Problem → Reproduce the opening lines of the records exactly, please, stopping after the line that contains "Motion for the".

Extracted data entries:
•••
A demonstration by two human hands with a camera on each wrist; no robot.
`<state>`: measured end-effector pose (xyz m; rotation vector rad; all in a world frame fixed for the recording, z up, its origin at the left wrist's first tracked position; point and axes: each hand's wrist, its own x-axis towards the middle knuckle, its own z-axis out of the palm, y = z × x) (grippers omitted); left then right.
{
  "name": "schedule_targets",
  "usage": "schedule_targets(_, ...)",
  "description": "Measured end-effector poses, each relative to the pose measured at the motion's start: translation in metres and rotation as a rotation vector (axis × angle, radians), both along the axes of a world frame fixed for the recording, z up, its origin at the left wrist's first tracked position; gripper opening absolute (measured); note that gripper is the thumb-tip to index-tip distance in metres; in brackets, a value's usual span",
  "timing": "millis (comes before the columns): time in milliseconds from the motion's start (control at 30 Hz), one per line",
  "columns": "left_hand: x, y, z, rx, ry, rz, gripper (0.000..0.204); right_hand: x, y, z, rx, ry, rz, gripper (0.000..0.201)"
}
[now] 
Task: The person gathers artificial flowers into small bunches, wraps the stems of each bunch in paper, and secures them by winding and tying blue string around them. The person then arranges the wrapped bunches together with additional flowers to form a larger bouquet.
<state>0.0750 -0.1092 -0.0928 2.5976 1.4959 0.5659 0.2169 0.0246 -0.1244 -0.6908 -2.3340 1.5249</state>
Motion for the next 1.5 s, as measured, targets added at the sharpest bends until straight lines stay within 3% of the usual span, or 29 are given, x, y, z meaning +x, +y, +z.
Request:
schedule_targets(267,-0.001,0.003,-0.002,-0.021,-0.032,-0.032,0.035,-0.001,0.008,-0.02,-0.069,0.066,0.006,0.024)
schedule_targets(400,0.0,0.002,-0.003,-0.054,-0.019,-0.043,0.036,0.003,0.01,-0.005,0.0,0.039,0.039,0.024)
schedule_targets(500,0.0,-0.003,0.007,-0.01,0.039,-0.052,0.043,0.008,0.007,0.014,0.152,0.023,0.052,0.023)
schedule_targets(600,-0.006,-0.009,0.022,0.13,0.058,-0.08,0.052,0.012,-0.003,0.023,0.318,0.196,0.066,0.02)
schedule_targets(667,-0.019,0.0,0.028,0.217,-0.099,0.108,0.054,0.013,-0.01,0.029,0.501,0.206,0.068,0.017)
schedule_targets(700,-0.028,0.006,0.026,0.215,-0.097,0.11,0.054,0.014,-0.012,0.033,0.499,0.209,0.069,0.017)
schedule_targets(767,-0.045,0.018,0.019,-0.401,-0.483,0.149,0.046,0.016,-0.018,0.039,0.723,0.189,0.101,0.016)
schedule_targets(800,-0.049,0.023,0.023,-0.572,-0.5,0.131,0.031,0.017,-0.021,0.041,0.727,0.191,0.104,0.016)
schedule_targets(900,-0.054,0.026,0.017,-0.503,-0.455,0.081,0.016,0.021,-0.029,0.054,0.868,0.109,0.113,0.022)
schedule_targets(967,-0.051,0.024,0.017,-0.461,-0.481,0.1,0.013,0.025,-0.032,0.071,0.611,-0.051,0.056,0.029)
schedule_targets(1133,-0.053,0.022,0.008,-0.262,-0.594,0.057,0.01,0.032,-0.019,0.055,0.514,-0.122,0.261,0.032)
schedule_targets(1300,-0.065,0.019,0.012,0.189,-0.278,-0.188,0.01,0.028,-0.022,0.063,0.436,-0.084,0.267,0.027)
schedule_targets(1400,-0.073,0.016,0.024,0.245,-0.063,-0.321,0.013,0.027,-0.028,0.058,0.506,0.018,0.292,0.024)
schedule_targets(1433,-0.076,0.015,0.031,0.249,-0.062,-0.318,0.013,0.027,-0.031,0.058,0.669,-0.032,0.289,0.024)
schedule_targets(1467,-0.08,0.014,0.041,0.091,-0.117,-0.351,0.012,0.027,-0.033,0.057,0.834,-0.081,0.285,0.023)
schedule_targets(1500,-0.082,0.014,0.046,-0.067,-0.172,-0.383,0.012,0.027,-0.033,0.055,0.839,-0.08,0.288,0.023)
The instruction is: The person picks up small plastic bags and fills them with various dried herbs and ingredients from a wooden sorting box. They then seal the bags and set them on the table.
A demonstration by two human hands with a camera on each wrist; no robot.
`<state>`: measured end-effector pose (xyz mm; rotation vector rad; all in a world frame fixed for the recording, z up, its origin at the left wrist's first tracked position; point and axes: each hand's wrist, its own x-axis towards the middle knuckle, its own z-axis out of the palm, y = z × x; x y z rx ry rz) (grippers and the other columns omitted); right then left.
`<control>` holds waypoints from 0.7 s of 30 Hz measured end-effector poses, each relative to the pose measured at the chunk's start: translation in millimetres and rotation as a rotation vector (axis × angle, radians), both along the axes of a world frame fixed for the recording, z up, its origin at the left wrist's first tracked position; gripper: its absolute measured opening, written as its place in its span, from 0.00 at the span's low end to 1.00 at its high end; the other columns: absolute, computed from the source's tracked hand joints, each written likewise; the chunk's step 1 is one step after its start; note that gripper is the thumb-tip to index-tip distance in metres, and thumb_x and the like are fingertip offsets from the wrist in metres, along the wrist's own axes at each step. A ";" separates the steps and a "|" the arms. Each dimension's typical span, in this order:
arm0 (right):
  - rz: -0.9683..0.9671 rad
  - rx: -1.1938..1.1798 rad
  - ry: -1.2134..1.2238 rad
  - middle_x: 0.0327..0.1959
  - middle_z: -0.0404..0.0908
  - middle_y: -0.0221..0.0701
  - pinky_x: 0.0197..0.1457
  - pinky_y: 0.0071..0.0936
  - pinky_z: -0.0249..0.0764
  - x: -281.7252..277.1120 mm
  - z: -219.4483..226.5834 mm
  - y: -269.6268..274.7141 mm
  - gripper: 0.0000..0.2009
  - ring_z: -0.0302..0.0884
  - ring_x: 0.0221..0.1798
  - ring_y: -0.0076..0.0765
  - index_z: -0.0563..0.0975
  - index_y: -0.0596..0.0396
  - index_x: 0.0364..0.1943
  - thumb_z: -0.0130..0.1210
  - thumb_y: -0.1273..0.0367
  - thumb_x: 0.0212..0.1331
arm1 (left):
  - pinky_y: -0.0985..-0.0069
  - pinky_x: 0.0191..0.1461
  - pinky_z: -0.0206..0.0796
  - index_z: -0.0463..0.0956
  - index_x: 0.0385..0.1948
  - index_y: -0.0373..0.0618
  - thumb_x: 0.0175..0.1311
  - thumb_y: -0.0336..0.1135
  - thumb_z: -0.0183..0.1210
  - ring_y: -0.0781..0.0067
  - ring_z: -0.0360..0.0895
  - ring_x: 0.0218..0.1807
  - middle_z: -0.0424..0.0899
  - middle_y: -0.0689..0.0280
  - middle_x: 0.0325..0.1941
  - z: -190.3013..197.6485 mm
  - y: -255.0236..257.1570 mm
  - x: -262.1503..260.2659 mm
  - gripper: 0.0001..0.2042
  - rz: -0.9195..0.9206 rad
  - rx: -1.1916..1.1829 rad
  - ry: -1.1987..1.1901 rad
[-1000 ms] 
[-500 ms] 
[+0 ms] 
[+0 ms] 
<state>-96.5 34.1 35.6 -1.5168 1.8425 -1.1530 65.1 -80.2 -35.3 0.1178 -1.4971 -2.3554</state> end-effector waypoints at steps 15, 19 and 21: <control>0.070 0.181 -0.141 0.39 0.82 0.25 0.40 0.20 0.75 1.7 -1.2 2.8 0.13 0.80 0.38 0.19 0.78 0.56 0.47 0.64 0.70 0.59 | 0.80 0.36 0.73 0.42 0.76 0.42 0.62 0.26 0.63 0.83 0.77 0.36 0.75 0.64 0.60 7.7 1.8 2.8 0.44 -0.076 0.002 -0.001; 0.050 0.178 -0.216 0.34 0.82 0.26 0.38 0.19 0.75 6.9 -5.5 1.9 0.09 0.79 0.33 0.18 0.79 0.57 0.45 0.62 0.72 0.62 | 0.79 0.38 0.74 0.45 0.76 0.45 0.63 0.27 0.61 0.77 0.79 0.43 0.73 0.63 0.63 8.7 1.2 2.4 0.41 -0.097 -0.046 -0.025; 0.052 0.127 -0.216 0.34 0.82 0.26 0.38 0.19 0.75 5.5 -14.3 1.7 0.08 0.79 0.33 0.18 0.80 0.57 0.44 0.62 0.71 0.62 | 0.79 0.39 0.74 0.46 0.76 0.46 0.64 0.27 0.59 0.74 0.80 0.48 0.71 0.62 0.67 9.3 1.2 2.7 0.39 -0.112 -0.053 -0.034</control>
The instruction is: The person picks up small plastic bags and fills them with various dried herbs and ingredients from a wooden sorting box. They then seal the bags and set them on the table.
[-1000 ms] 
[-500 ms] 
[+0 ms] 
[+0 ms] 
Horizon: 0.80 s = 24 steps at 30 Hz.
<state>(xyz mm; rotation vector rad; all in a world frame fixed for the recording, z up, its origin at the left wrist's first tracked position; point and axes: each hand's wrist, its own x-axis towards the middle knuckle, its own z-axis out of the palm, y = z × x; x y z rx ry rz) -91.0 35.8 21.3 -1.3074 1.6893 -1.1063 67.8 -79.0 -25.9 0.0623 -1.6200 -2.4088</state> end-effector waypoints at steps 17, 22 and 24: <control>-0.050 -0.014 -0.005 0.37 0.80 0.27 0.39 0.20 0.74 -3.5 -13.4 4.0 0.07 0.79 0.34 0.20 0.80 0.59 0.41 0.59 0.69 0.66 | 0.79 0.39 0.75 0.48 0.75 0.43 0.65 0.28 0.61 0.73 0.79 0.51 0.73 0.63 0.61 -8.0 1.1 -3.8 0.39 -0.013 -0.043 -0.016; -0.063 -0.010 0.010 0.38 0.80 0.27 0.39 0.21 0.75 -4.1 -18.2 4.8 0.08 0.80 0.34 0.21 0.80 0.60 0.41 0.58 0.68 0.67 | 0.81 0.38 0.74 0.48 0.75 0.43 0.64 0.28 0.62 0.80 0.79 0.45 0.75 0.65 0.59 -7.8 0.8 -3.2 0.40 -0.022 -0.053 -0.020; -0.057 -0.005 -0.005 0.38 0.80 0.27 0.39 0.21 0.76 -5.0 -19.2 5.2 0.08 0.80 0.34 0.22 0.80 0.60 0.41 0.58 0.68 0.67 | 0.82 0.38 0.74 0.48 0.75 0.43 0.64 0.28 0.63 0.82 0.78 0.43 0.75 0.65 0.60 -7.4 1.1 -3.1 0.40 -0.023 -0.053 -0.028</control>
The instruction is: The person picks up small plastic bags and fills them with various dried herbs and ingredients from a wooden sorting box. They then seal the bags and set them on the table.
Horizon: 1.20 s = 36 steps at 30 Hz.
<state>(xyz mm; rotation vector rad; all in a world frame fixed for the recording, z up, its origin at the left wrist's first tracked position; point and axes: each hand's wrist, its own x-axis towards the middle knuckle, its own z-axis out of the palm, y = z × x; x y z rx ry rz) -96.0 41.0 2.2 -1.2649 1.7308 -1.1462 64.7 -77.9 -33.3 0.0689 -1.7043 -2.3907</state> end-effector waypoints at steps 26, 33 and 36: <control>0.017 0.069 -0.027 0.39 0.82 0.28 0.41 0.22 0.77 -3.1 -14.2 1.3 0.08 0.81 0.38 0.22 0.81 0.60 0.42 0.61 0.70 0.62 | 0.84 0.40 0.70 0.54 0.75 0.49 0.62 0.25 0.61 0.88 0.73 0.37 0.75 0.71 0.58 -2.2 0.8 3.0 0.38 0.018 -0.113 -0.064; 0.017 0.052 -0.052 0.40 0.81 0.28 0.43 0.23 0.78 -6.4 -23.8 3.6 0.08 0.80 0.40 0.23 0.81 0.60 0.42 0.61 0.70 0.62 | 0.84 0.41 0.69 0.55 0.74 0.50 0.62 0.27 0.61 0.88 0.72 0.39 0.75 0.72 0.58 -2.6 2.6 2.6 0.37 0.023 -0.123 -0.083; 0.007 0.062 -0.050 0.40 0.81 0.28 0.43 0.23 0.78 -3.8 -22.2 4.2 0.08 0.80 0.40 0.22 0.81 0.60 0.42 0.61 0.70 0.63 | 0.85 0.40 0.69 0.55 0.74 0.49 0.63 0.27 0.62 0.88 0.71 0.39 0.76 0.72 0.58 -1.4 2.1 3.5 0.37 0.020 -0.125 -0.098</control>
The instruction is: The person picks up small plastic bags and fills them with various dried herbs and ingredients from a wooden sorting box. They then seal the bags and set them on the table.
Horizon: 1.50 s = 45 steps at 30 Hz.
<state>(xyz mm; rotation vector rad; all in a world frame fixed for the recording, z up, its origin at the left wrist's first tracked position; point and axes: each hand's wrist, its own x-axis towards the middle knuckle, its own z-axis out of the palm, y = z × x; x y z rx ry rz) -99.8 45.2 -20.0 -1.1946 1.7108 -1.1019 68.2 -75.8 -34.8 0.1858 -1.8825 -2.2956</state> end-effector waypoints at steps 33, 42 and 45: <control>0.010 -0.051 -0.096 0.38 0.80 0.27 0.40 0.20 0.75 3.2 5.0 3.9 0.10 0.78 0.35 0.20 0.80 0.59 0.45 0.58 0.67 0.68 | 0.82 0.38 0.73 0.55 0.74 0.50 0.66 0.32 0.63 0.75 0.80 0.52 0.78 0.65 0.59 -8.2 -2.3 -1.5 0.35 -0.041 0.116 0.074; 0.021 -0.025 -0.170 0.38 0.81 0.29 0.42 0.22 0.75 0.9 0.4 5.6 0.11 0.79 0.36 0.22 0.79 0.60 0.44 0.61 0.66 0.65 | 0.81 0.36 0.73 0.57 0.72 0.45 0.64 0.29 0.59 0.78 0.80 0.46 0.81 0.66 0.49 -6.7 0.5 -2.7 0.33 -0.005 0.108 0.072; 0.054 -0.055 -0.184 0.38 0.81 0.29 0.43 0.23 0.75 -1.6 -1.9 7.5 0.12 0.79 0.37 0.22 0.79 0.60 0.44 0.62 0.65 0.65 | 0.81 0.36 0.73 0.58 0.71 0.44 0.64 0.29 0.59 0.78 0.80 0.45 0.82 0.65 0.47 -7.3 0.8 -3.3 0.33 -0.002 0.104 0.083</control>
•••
Task output →
A demonstration by two human hands with a camera on each wrist; no robot.
`<state>`: measured end-effector pose (xyz m; rotation vector rad; all in a world frame fixed for the recording, z up, its origin at the left wrist's first tracked position; point and axes: each hand's wrist, its own x-axis towards the middle knuckle, its own z-axis out of the palm, y = z × x) (grippers omitted); left then right.
{
  "name": "schedule_targets",
  "usage": "schedule_targets(_, ...)",
  "description": "Measured end-effector poses, each relative to the pose measured at the motion's start: translation in metres and rotation as a rotation vector (axis × angle, radians), both along the axes of a world frame fixed for the recording, z up, its origin at the left wrist's first tracked position; gripper opening absolute (measured); note that gripper is the thumb-tip to index-tip distance in metres; in brackets, a value's usual span",
  "timing": "millis (comes before the columns): time in milliseconds from the motion's start (control at 30 Hz), one per line",
  "columns": "left_hand: x, y, z, rx, ry, rz, gripper (0.000..0.204); right_hand: x, y, z, rx, ry, rz, gripper (0.000..0.201)"
}
[now] 
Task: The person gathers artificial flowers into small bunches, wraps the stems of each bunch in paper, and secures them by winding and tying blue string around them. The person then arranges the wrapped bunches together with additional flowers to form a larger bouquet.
<state>0.0750 -0.1092 -0.0928 2.5976 1.4959 0.5659 0.2169 0.0246 -0.1244 -0.6908 -2.3340 1.5249</state>
Motion for the next 1.5 s, as measured, targets added at the sharpest bends until straight lines stay within 3% of the usual span, or 29 are given, x, y, z meaning +x, +y, +z.

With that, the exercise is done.